Не обращая внимания на протесты Верди, Бойто читал дальше и дальше. Наконец он поднял голову:

– Я никогда не читал ничего более радикального…

– Господи! Пять-шесть выисканных необычных оборотов импонируют вам больше, чем самая прекрасная мелодия, самая заветная чистота стиля.

– Почему вы этого никому не показываете?

– Нынешние композиторы, когда издают свои вещи, думают только о том, как бы им поразить коллег. Я же всегда чувствую ответственность перед публикой.

– Если так, маэстро, зачем же вы это записываете?

– Не могу совсем отказаться от этой чепухи! Я слишком много бываю в одиночестве. Задачки, пустячки, мелкие поделки! Таково уж, видите, наше время! Искусство перестало быть само собой понятным. Теперь не говорят, а упражняются в грамматике. Я слыхал, будто парижские художники хотят теперь писать только живопись. «Писать живопись!» Эх, такие времена всегда бывали. Содержание отмирает. И тогда кидаются в растерянности обновлять материал, обновлять средства. Полосы затишья!

– А вы, маэстро? Вы тоже?

– Да, я знаю, это недопустимо с моей стороны, недопустимо! Но в конце концов это остается моим частным делом!

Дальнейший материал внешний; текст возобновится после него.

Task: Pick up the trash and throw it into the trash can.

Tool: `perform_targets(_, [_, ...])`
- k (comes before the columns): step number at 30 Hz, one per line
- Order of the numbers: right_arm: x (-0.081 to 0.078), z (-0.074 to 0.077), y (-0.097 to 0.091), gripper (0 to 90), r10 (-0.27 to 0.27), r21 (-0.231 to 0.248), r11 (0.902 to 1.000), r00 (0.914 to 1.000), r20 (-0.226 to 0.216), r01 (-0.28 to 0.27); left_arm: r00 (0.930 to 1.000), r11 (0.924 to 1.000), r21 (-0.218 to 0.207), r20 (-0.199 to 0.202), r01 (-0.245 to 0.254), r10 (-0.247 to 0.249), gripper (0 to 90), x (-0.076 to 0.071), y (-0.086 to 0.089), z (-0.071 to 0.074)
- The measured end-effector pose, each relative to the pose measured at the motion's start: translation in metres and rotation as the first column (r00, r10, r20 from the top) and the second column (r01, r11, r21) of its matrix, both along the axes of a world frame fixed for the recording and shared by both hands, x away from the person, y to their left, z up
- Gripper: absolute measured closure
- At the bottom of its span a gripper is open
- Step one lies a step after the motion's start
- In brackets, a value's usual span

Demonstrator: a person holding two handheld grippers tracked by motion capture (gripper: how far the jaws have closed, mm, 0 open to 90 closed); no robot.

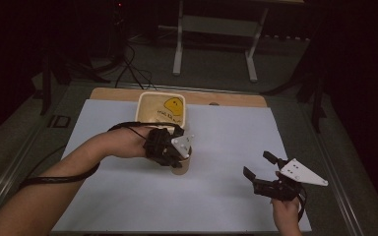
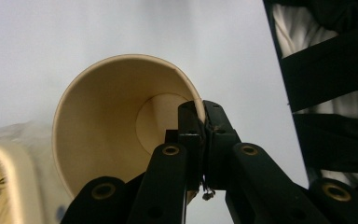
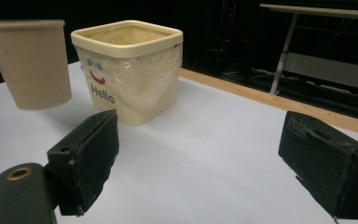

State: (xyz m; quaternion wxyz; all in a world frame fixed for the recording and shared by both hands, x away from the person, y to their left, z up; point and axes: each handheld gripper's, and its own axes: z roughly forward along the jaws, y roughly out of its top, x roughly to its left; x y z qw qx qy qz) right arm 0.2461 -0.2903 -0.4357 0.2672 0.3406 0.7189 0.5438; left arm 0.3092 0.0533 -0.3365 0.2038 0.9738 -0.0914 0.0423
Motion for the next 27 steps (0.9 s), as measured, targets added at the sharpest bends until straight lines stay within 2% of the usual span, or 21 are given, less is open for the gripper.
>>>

Старик попробовал подобраться к своим нотам, но пришлось отступить – предприятие оказалось безнадежным. Дальнозоркими глазами, всегда глядевшими немного выше предмета, он посмотрел на друга:

– Послушайте, Бойто, я теперь докопался до правды и открыл истинного демона, сокровенную тайну всякого искусства. – Маэстро состроил при этих словах самое невинное лицо.

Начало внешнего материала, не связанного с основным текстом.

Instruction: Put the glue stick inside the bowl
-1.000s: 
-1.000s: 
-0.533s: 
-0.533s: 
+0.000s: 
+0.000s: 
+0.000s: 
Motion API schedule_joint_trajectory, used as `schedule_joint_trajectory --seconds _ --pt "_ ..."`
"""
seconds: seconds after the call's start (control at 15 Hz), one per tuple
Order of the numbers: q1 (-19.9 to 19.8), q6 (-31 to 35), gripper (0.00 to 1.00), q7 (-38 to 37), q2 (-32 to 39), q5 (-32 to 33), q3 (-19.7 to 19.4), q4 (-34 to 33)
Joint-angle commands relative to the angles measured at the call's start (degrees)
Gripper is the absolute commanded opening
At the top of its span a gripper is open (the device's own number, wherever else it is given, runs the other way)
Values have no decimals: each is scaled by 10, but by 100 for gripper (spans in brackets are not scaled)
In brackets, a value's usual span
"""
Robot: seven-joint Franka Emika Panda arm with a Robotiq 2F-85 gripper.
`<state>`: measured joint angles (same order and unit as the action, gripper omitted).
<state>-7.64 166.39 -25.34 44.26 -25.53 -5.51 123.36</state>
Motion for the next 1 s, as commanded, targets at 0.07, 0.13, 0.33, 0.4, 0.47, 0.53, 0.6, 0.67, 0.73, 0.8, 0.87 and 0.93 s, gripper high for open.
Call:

Бойто вопросительно воззрился на него.

– Тайна искусства – скука.

– Скука?

– Да. Все приемы воздействия по прошествии нескольких лет естественным образом должны наскучить. Приходится измышлять новые. Вот вам и весь прогресс в эстетике.

– Браво, маэстро!

Старик все еще глядел на друга наивными глазами. Бойто расхохотался. Хитрый Верди воспользовался мгновением и сгреб свои рукописи. Бойто слишком поздно разгадал военную хитрость противника:

– Маэстро, дайте мне эти ноты.

– Нет, мой друг, нет, нет, нет!

– Я их только прочту на досуге.

– Знаю, но я не могу потерпеть, чтоб вы тратили впустую свое драгоценное время. «Нерон» не должен ждать. – Листы исчезли в ящике стола.

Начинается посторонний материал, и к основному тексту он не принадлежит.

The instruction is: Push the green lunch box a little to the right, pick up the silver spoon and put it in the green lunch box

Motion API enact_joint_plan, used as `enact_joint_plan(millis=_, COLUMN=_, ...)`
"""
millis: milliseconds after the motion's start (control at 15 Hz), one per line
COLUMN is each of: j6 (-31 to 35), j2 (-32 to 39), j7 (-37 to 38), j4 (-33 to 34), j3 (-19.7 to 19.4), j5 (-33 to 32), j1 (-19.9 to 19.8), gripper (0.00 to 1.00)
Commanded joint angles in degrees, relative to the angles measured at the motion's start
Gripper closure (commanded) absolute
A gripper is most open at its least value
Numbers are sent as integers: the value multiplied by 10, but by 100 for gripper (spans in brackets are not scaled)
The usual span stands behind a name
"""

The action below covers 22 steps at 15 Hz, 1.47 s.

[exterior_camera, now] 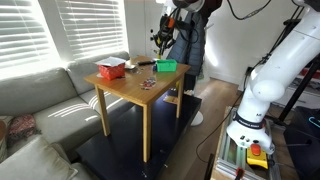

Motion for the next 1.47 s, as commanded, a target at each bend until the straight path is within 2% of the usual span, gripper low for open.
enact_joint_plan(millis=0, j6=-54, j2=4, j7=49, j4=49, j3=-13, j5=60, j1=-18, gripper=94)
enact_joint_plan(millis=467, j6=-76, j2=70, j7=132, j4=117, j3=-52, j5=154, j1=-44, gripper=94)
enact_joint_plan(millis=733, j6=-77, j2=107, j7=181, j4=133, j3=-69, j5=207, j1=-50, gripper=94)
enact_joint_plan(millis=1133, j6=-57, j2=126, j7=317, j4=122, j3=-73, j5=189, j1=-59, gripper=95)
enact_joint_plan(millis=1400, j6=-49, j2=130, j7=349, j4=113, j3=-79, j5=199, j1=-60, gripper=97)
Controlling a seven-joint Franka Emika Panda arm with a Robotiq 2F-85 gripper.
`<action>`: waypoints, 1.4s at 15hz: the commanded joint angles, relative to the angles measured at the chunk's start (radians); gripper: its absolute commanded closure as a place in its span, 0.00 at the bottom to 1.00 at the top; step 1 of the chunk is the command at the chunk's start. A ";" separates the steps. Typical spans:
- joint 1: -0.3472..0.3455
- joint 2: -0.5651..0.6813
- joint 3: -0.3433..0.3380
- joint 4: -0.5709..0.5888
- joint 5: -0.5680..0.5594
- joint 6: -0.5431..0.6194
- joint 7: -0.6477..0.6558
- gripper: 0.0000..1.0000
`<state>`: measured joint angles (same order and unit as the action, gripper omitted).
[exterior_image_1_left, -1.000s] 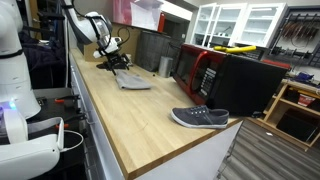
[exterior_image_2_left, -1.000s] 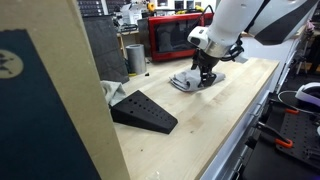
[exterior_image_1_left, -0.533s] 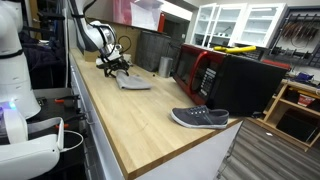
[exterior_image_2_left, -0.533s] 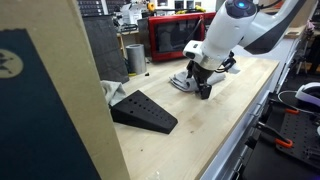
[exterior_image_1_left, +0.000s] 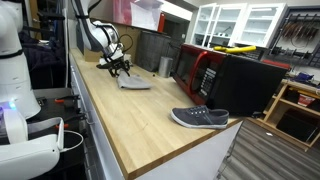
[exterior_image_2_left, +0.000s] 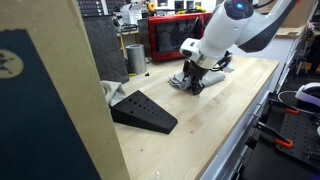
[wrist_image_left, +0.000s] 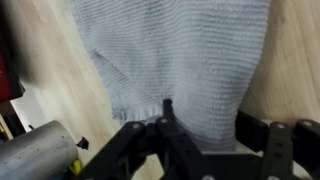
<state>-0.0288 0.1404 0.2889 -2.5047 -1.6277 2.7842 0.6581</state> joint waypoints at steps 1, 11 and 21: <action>-0.002 0.024 -0.002 0.015 -0.041 0.010 0.081 0.79; -0.080 -0.113 -0.044 0.017 -0.070 0.252 0.446 0.96; -0.119 -0.280 -0.139 0.026 -0.300 0.338 0.970 0.96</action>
<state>-0.1512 -0.0907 0.1701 -2.4702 -1.8331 3.0994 1.4318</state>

Маэстро стоял в полумраке. Бойто, крайне разочарованный, подошел к нему ближе. Но тут он прочитал на милом восьмидесятипятилетнем лице в тысяче морщинок и лучистых складочек такое чудесное выражение просветленного лукавства, что его благородное сердце не выдержало, в глазах проступили слезы.

Теперь он глядел в окно.

Верди шарил по всем карманам, ища спичек. Наконец он их нашел и, одолев ряд новых и новых помех, зажег на рояле лампу. Затем он придвинул к инструменту второй стул и поставил на пульт старинную нотную тетрадь:

– Так-то, милый Бойто! А теперь давайте-ка сыграем одну из этих успокоительных и мастерских сонат несравненного Корелли. Но только одну! Больше мои глаза не выдерживают.